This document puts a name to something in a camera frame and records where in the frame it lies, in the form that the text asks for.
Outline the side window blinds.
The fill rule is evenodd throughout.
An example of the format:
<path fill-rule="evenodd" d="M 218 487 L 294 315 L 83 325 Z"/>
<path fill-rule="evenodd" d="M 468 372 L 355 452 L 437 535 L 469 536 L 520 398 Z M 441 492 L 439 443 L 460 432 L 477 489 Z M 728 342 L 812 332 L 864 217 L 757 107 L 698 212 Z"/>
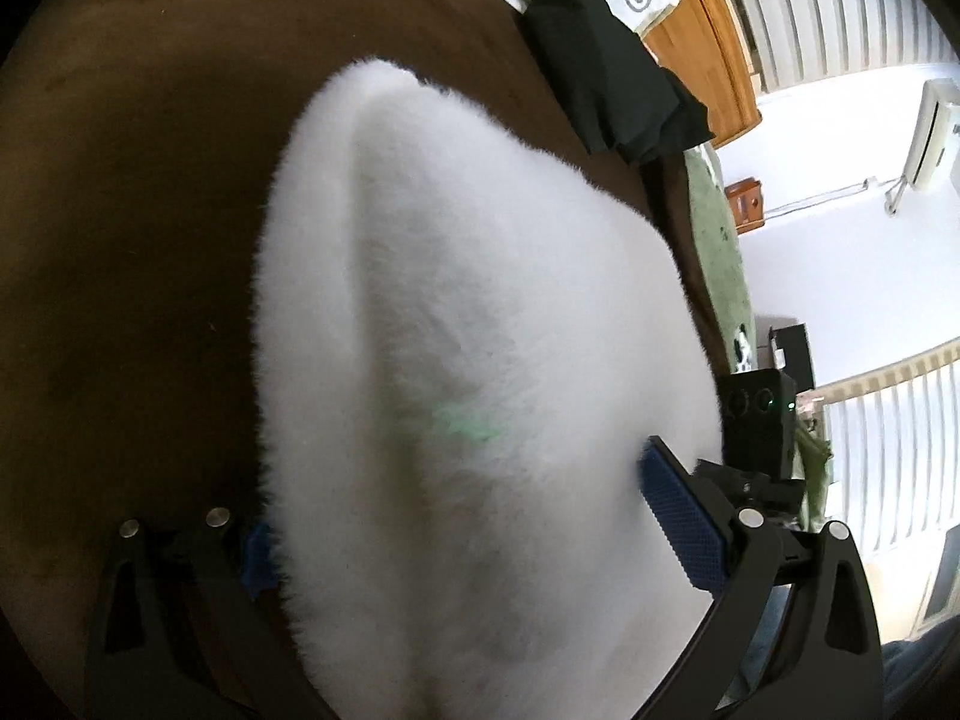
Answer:
<path fill-rule="evenodd" d="M 958 343 L 812 394 L 830 444 L 825 514 L 850 527 L 880 639 L 958 614 Z"/>

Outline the brown bed sheet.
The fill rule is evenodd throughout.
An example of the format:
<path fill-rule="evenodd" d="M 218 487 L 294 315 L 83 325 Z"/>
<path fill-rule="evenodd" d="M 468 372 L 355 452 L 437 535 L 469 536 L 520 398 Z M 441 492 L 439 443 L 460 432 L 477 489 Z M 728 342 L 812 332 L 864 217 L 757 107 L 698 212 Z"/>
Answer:
<path fill-rule="evenodd" d="M 2 0 L 5 717 L 324 712 L 241 583 L 252 257 L 291 125 L 368 55 L 651 218 L 726 369 L 680 161 L 587 153 L 503 0 Z"/>

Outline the wooden chair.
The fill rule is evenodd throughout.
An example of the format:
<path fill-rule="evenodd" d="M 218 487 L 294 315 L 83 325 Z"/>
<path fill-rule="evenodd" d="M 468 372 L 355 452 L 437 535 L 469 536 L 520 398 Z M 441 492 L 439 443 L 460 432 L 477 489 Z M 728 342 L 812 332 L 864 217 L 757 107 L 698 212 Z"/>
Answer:
<path fill-rule="evenodd" d="M 728 185 L 724 189 L 739 234 L 755 231 L 765 224 L 761 182 L 755 177 Z"/>

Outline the black garment pile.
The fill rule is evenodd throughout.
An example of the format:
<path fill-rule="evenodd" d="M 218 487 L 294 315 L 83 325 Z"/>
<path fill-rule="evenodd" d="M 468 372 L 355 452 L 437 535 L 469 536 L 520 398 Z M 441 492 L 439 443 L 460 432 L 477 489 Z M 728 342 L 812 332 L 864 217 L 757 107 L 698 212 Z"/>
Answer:
<path fill-rule="evenodd" d="M 517 23 L 590 154 L 615 151 L 643 164 L 713 138 L 708 107 L 605 0 L 532 0 Z"/>

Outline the wooden headboard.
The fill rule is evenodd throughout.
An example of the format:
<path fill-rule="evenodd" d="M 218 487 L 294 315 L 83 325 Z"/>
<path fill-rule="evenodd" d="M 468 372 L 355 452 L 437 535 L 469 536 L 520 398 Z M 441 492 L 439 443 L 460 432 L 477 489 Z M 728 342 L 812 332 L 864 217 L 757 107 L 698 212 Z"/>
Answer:
<path fill-rule="evenodd" d="M 761 122 L 747 44 L 732 0 L 680 0 L 644 42 L 706 106 L 715 148 Z"/>

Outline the white window blinds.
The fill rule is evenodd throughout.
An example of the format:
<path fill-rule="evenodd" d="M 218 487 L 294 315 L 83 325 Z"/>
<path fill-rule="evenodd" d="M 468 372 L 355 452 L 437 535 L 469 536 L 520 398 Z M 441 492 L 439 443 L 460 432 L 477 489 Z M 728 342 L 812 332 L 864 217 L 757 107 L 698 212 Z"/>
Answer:
<path fill-rule="evenodd" d="M 923 0 L 731 2 L 765 93 L 881 68 L 958 62 Z"/>

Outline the wall air conditioner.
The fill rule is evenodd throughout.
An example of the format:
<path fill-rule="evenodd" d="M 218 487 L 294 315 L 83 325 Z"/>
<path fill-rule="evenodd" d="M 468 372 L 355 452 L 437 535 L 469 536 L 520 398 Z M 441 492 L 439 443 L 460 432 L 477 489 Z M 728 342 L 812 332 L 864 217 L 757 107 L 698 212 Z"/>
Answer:
<path fill-rule="evenodd" d="M 901 176 L 885 192 L 885 211 L 895 216 L 907 190 L 926 190 L 937 172 L 958 153 L 958 85 L 950 78 L 928 80 Z"/>

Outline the white fuzzy cardigan black trim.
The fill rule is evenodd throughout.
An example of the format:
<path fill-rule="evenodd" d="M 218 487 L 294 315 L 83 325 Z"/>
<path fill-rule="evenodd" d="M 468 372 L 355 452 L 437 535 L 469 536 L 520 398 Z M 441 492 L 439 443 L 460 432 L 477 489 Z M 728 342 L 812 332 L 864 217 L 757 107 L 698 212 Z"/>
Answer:
<path fill-rule="evenodd" d="M 257 252 L 283 608 L 343 718 L 626 718 L 708 608 L 641 496 L 721 447 L 669 247 L 382 60 L 291 132 Z"/>

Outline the green cow print blanket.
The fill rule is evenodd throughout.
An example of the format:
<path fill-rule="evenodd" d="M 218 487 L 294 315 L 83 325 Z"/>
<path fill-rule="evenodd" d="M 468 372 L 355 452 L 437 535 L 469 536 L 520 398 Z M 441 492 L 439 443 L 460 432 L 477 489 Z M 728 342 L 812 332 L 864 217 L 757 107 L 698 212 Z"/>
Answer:
<path fill-rule="evenodd" d="M 685 151 L 693 242 L 709 305 L 732 374 L 757 369 L 755 317 L 736 223 L 722 187 L 721 163 L 709 144 Z"/>
========
### YOUR ASSIGNMENT
Give an exact copy of the entries, excluding all pictures.

### EXERCISE SOLUTION
This document puts a name to something in a camera frame and records where in the frame it lies, in the form that the text asks for.
Outline the side window blinds.
The fill rule is evenodd throughout.
An example of the format:
<path fill-rule="evenodd" d="M 218 487 L 294 315 L 83 325 Z"/>
<path fill-rule="evenodd" d="M 468 372 L 355 452 L 437 535 L 469 536 L 520 398 Z M 441 492 L 439 443 L 460 432 L 477 489 Z M 728 342 L 812 332 L 864 217 L 757 107 L 698 212 Z"/>
Answer:
<path fill-rule="evenodd" d="M 958 343 L 812 394 L 830 444 L 825 514 L 850 527 L 880 639 L 958 614 Z"/>

Outline the brown bed sheet.
The fill rule is evenodd throughout.
An example of the format:
<path fill-rule="evenodd" d="M 218 487 L 294 315 L 83 325 Z"/>
<path fill-rule="evenodd" d="M 468 372 L 355 452 L 437 535 L 469 536 L 520 398 Z M 441 492 L 439 443 L 460 432 L 477 489 Z M 728 342 L 812 332 L 864 217 L 757 107 L 698 212 Z"/>
Answer:
<path fill-rule="evenodd" d="M 2 0 L 5 717 L 324 712 L 241 583 L 252 257 L 291 125 L 368 55 L 651 218 L 726 369 L 680 161 L 587 153 L 503 0 Z"/>

Outline the wooden chair.
The fill rule is evenodd throughout.
An example of the format:
<path fill-rule="evenodd" d="M 218 487 L 294 315 L 83 325 Z"/>
<path fill-rule="evenodd" d="M 468 372 L 355 452 L 437 535 L 469 536 L 520 398 Z M 441 492 L 439 443 L 460 432 L 477 489 Z M 728 342 L 812 332 L 864 217 L 757 107 L 698 212 Z"/>
Answer:
<path fill-rule="evenodd" d="M 728 185 L 724 189 L 739 234 L 755 231 L 765 224 L 761 182 L 755 177 Z"/>

Outline the black garment pile.
The fill rule is evenodd throughout.
An example of the format:
<path fill-rule="evenodd" d="M 218 487 L 294 315 L 83 325 Z"/>
<path fill-rule="evenodd" d="M 468 372 L 355 452 L 437 535 L 469 536 L 520 398 Z M 441 492 L 439 443 L 460 432 L 477 489 Z M 728 342 L 812 332 L 864 217 L 757 107 L 698 212 Z"/>
Answer:
<path fill-rule="evenodd" d="M 517 23 L 590 154 L 615 151 L 643 164 L 713 138 L 708 107 L 605 0 L 532 0 Z"/>

Outline the wooden headboard.
The fill rule is evenodd throughout.
An example of the format:
<path fill-rule="evenodd" d="M 218 487 L 294 315 L 83 325 Z"/>
<path fill-rule="evenodd" d="M 468 372 L 355 452 L 437 535 L 469 536 L 520 398 Z M 441 492 L 439 443 L 460 432 L 477 489 Z M 728 342 L 812 332 L 864 217 L 757 107 L 698 212 Z"/>
Answer:
<path fill-rule="evenodd" d="M 761 122 L 747 44 L 732 0 L 680 0 L 644 42 L 706 106 L 715 148 Z"/>

Outline the white window blinds.
The fill rule is evenodd throughout.
An example of the format:
<path fill-rule="evenodd" d="M 218 487 L 294 315 L 83 325 Z"/>
<path fill-rule="evenodd" d="M 468 372 L 355 452 L 437 535 L 469 536 L 520 398 Z M 441 492 L 439 443 L 460 432 L 477 489 Z M 728 342 L 812 332 L 864 217 L 757 107 L 698 212 Z"/>
Answer:
<path fill-rule="evenodd" d="M 923 0 L 731 2 L 765 93 L 881 68 L 958 62 Z"/>

Outline the wall air conditioner.
The fill rule is evenodd throughout.
An example of the format:
<path fill-rule="evenodd" d="M 218 487 L 294 315 L 83 325 Z"/>
<path fill-rule="evenodd" d="M 468 372 L 355 452 L 437 535 L 469 536 L 520 398 Z M 441 492 L 439 443 L 460 432 L 477 489 Z M 728 342 L 812 332 L 864 217 L 757 107 L 698 212 Z"/>
Answer:
<path fill-rule="evenodd" d="M 901 176 L 885 192 L 885 211 L 895 216 L 907 190 L 926 190 L 937 172 L 958 153 L 958 85 L 950 78 L 928 80 Z"/>

Outline the white fuzzy cardigan black trim.
The fill rule is evenodd throughout.
An example of the format:
<path fill-rule="evenodd" d="M 218 487 L 294 315 L 83 325 Z"/>
<path fill-rule="evenodd" d="M 468 372 L 355 452 L 437 535 L 469 536 L 520 398 Z M 441 492 L 439 443 L 460 432 L 477 489 Z M 728 342 L 812 332 L 864 217 L 757 107 L 698 212 Z"/>
Answer:
<path fill-rule="evenodd" d="M 257 252 L 283 608 L 343 718 L 626 718 L 708 608 L 641 496 L 721 447 L 669 247 L 382 60 L 291 132 Z"/>

Outline the green cow print blanket.
The fill rule is evenodd throughout.
An example of the format:
<path fill-rule="evenodd" d="M 218 487 L 294 315 L 83 325 Z"/>
<path fill-rule="evenodd" d="M 468 372 L 355 452 L 437 535 L 469 536 L 520 398 Z M 441 492 L 439 443 L 460 432 L 477 489 Z M 728 342 L 812 332 L 864 217 L 757 107 L 698 212 Z"/>
Answer:
<path fill-rule="evenodd" d="M 685 151 L 693 242 L 709 305 L 732 374 L 757 369 L 755 317 L 736 223 L 722 187 L 721 163 L 709 144 Z"/>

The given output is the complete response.